Увидев меня, каратель отвернулся и набросил мне на плечи свой чёрный жюстокор. Я тут же укуталась в его полы, скрывая открытые ноги и плечи. Мне было не столько стыдно, сколько некомфортно; мне казалось, что взгляды людей до сих пор преследовали меня.
Жестом Карл Розе показал, что мне нужно зайти в карету. Собрав все силы в кулак, я, подтягивая себя руками, запрыгнула в карету, минуя подножку. Каждое движение давалось мне с трудом: кожа на ожогах стянулась, и при небольшом растяжении появлялись небольшие кровоточащие раны, приносящие жгучую боль.
Я аккуратно села на деревянную скамью. Карл Розе запрыгнул к извозчику, и мы отправились в путь, через Тровест в Ланжер. Меня ждали традиционные прощение и порицание.
Знакомый монастырь я увидела уже на закате. В нём прошла моя жизнь, не очень счастливо, но зато я была не одна: рядом со мной всегда были сёстры и матушка, а теперь мне придётся остаться одной.

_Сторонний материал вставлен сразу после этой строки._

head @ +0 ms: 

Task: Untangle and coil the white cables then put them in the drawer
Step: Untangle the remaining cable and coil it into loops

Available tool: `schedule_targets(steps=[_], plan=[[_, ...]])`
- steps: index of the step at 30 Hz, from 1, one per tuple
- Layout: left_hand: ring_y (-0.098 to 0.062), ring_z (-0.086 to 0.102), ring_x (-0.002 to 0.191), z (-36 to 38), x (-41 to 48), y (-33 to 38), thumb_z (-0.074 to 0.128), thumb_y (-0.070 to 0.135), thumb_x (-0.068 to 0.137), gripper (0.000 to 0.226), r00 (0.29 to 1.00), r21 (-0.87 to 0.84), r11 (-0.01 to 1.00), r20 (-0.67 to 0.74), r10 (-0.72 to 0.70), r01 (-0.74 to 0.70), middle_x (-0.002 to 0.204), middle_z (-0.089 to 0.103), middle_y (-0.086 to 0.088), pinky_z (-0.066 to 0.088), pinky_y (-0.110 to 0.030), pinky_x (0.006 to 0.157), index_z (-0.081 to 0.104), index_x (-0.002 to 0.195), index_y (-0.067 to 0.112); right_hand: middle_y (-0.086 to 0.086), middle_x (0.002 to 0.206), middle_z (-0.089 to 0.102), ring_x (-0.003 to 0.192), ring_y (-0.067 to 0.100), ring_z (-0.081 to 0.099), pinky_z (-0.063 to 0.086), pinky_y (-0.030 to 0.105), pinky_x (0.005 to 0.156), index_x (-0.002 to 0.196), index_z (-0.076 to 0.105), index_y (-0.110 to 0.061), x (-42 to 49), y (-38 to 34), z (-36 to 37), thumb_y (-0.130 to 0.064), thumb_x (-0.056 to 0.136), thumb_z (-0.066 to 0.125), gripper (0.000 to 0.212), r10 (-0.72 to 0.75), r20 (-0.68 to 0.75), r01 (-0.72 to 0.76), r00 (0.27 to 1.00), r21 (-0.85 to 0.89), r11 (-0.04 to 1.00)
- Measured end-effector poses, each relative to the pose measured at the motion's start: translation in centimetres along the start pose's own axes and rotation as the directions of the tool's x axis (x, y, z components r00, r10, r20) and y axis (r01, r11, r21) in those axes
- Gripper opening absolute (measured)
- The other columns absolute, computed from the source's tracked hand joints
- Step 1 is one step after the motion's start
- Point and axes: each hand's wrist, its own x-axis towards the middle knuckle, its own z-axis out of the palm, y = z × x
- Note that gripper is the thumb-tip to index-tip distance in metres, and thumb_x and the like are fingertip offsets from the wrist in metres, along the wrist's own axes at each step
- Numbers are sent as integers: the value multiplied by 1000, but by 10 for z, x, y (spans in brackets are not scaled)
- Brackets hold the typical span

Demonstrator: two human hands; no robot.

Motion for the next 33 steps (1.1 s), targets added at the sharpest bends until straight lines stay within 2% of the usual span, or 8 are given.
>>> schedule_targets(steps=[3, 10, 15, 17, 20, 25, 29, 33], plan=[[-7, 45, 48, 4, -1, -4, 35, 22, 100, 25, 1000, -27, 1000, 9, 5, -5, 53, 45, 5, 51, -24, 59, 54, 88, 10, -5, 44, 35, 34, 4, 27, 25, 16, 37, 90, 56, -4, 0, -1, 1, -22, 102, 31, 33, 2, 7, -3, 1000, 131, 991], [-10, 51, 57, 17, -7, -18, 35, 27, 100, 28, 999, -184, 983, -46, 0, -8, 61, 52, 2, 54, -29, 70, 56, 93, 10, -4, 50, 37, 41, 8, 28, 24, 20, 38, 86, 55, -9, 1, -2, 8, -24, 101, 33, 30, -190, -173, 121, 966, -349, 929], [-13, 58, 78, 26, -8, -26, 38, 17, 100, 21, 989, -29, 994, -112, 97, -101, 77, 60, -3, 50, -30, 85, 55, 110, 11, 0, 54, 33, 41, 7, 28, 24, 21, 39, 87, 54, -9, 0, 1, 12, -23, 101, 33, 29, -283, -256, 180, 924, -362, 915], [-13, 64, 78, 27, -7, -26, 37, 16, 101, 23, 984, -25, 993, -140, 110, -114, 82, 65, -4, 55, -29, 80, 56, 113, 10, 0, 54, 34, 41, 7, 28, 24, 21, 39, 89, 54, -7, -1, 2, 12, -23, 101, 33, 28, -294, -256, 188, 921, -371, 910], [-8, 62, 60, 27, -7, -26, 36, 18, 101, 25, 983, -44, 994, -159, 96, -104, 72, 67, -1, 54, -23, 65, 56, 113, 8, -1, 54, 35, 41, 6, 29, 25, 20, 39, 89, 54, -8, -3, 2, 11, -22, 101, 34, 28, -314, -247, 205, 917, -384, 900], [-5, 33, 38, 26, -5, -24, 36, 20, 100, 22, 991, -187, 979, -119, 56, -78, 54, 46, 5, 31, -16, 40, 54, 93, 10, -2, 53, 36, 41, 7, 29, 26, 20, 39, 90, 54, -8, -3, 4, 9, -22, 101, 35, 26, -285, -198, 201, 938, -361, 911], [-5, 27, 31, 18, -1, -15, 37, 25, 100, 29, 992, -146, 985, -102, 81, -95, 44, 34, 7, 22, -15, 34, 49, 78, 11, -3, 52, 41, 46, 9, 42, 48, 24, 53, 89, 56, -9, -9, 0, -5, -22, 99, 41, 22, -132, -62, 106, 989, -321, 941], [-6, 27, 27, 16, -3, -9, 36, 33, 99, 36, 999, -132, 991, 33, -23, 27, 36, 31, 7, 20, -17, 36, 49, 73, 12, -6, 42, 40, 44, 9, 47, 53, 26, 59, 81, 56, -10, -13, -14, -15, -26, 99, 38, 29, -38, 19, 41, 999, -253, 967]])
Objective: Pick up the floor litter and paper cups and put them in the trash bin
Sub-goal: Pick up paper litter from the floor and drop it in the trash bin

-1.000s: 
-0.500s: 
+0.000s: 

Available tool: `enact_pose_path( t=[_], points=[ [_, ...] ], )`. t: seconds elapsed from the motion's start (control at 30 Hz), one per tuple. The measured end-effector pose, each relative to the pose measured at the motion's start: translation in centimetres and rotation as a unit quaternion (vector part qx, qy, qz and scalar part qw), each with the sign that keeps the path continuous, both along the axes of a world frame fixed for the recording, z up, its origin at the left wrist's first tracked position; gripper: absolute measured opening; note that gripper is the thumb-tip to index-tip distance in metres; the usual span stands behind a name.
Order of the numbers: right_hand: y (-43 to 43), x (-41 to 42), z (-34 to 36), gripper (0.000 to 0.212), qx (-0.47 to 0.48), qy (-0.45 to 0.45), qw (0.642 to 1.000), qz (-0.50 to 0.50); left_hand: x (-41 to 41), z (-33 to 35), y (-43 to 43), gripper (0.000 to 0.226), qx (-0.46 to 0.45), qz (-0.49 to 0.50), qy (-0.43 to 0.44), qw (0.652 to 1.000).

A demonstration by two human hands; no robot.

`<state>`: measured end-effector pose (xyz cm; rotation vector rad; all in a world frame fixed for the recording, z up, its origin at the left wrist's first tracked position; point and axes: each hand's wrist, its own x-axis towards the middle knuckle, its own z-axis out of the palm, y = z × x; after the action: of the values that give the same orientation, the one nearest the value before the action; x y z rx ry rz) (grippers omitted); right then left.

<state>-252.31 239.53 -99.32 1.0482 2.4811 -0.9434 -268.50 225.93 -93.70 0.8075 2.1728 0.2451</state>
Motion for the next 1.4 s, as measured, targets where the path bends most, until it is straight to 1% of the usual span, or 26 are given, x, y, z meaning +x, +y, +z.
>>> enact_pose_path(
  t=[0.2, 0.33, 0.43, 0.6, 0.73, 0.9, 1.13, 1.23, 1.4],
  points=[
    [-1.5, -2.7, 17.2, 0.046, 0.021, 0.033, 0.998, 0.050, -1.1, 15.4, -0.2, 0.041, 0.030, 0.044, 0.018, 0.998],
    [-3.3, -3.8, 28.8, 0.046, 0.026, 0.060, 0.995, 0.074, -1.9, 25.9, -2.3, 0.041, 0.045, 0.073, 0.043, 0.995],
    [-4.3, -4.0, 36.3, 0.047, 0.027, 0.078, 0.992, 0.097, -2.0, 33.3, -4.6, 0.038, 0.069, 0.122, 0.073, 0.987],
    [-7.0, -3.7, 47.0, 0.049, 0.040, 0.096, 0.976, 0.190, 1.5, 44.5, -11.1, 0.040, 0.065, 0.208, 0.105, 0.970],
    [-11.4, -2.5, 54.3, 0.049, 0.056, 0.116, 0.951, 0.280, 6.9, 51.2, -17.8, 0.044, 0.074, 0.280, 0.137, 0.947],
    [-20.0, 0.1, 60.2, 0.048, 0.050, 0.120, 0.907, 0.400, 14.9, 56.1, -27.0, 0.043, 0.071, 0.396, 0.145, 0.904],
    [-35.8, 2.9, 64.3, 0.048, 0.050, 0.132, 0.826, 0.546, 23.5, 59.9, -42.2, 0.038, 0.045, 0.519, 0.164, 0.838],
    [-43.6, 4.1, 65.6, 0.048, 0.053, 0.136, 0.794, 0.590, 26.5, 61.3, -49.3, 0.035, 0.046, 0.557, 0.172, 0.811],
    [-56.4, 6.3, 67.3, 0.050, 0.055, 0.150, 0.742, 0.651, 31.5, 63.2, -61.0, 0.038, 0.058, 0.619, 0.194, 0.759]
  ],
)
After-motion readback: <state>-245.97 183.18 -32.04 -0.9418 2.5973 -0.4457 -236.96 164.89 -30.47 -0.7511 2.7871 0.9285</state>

Никто не поддержит, никто не защитит — это пугает до нервной дрожи. Наверное, я смерти так не боялась, как одиночества.
— Прошу вас, — Карл Розе подал мне руку, и я неуклюже спустилась на землю.
Ноги тут же намокли от росы, а родной запах мокрой травы ударил в нос. На пороге стояла матушка Ноэль; её морщинистое лицо за последнюю неделю посерело, а глаза как будто бы запали, нос стал острее. Увидев меня, она быстрым шагом направилась к нам.
— Алина! — Тёплые и слегка шершавые руки матушки тут же обняли моё лицо.
Она сотряслась в горьких рыданиях, навалившись на меня всем телом, чуть не повалив меня на землю, но Карл Розе придержал меня одной рукой, так что матушка даже ничего не заметила.
— Всё хорошо, я жива, не нужно лить слёзы, — я пыталась успокоить матушку, при этом сама еле сдерживая слёзы.